[Data excerpts]
========

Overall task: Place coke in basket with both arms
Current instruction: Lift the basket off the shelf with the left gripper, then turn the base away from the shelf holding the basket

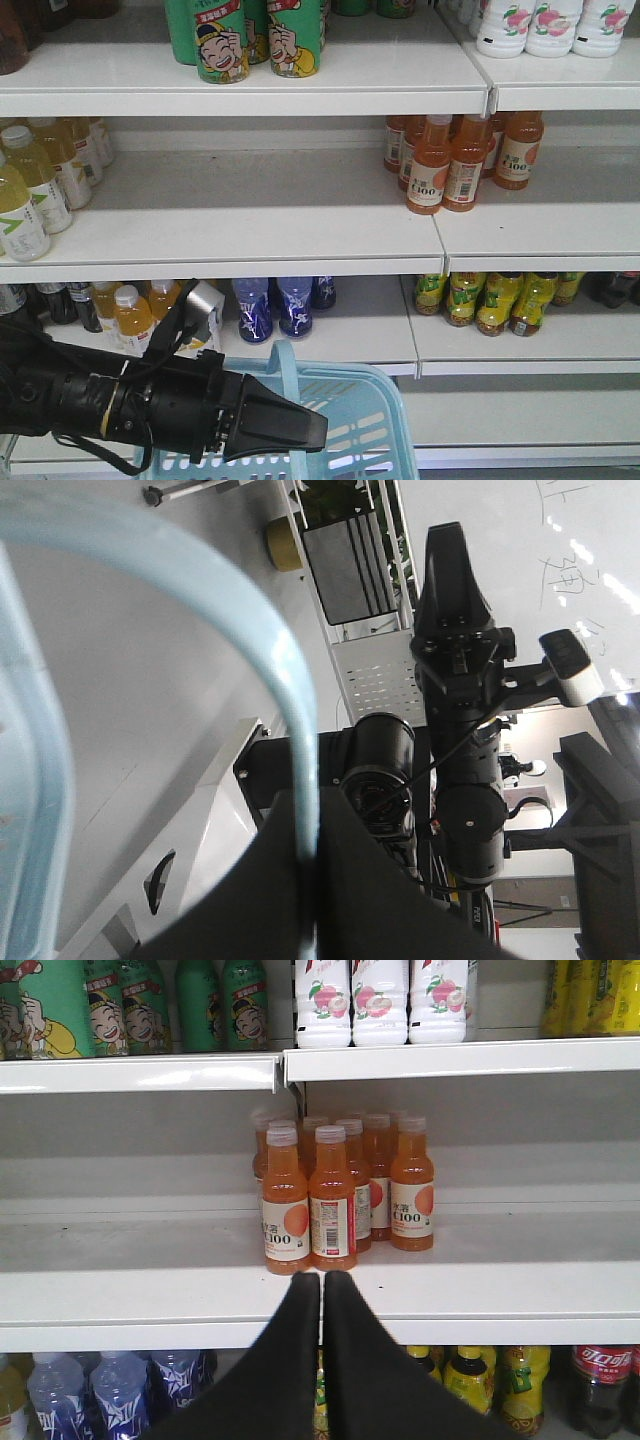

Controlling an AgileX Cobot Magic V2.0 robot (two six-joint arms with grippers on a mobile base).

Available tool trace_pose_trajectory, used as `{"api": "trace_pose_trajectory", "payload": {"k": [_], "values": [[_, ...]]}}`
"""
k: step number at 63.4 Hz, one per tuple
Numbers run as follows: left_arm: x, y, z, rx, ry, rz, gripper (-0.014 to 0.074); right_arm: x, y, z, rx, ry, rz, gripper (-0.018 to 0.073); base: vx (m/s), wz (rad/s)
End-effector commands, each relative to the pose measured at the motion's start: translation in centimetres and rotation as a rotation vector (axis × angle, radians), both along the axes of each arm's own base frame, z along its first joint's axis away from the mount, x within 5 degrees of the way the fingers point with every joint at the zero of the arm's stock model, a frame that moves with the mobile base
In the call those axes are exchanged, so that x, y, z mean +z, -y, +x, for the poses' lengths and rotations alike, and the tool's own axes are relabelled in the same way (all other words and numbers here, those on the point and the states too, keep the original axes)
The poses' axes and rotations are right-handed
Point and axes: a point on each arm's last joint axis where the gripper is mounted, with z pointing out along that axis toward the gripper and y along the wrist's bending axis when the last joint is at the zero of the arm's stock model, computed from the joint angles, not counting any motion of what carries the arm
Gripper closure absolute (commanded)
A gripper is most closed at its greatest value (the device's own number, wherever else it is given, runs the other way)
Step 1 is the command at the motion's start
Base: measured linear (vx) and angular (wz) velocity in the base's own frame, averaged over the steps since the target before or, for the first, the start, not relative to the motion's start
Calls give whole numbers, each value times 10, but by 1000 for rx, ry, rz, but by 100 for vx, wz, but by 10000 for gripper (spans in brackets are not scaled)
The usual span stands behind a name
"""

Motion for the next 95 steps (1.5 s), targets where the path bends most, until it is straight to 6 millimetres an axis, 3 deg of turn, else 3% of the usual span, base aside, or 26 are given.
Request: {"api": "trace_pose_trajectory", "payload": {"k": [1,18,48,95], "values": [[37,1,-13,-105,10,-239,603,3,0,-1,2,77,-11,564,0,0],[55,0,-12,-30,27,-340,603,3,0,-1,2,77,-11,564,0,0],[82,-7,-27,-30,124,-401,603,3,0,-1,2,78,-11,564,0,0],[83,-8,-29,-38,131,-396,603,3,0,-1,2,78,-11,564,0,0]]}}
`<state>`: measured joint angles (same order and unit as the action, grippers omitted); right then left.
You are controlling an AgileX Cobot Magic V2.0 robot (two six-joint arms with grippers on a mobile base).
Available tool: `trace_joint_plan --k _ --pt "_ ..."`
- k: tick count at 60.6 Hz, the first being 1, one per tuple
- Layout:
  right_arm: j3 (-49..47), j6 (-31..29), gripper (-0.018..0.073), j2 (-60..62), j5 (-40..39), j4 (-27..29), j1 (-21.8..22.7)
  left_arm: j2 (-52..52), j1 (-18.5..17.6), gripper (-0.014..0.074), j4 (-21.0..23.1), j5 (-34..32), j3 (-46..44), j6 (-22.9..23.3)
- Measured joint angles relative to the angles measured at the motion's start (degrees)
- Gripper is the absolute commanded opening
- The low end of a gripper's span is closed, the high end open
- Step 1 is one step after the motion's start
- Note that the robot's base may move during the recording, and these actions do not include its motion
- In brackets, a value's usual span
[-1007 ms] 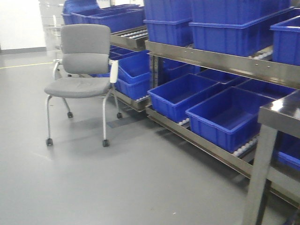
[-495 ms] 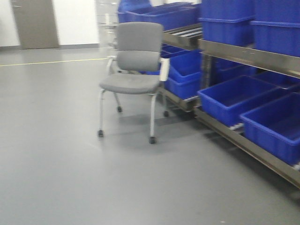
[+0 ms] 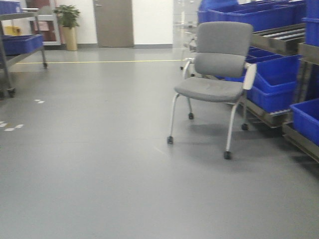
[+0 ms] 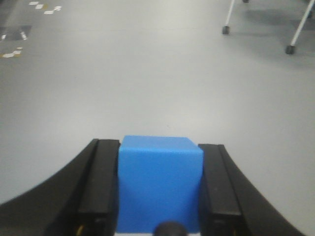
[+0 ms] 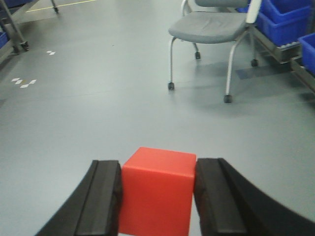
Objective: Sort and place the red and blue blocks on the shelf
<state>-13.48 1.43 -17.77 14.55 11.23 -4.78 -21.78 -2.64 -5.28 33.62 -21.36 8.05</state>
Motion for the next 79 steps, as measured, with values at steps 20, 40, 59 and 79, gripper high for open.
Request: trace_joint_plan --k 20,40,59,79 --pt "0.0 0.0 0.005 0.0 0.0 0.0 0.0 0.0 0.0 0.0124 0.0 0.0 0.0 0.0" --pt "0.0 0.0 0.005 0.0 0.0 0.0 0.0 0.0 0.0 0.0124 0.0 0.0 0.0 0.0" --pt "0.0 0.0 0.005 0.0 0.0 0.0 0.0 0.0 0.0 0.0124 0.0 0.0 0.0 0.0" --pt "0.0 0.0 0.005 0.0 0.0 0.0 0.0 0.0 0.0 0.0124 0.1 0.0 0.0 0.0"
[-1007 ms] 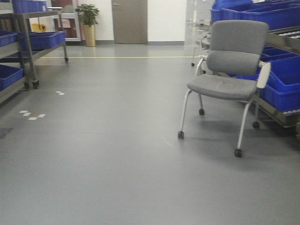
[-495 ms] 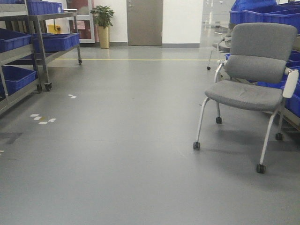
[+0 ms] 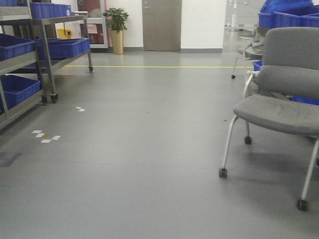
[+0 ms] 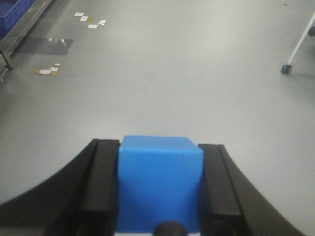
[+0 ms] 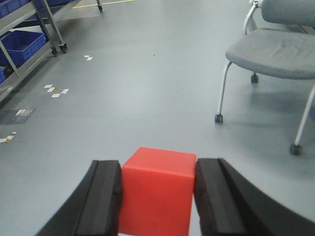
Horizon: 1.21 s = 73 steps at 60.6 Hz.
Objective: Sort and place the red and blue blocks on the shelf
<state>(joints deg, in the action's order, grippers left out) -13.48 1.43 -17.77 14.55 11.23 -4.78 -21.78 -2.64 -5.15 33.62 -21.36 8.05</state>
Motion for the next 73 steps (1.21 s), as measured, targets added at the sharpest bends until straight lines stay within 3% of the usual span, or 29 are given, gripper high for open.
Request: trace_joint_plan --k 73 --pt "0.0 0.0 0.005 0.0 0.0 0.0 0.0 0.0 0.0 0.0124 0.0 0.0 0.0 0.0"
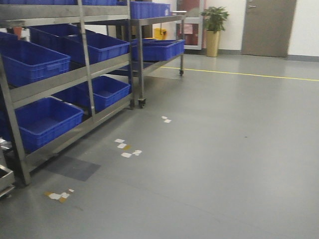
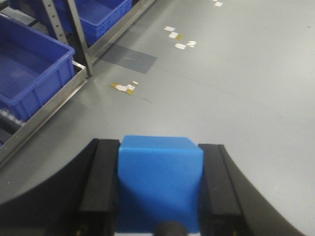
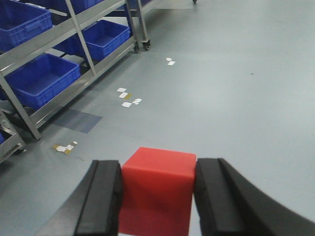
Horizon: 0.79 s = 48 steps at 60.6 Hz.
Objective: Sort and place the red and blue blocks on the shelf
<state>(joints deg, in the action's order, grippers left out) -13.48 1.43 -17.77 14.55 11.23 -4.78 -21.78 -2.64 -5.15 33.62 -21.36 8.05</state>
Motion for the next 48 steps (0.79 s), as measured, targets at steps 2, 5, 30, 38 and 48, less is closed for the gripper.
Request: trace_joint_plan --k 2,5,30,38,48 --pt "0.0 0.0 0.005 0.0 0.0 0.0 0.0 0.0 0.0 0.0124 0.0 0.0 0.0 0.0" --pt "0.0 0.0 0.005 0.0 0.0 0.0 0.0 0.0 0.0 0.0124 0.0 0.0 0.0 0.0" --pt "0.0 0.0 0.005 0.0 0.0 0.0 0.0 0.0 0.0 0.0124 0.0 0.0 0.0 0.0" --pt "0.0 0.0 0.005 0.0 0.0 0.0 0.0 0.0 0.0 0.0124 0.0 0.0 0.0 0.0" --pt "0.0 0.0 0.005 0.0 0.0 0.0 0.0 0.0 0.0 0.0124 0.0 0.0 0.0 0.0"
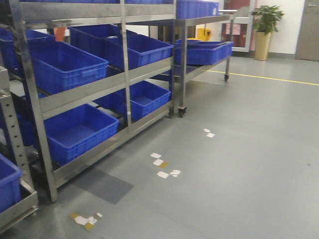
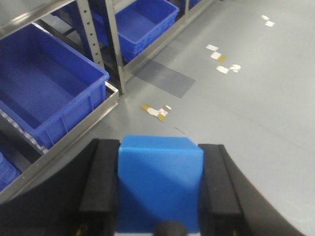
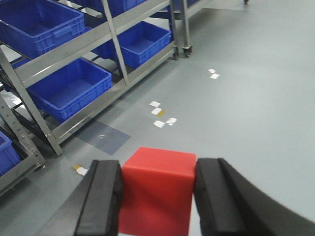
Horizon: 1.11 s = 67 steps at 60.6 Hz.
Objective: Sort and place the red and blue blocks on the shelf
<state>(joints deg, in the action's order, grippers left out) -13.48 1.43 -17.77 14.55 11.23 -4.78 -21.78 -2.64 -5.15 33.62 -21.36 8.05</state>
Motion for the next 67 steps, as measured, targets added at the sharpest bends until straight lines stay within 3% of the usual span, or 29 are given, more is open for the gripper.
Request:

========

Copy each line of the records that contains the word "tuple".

• **WRITTEN ANSWER**:
k: step number at 63.4 Hz, one per tuple
- k: tick count at 60.6 Hz, the first being 1, one per tuple

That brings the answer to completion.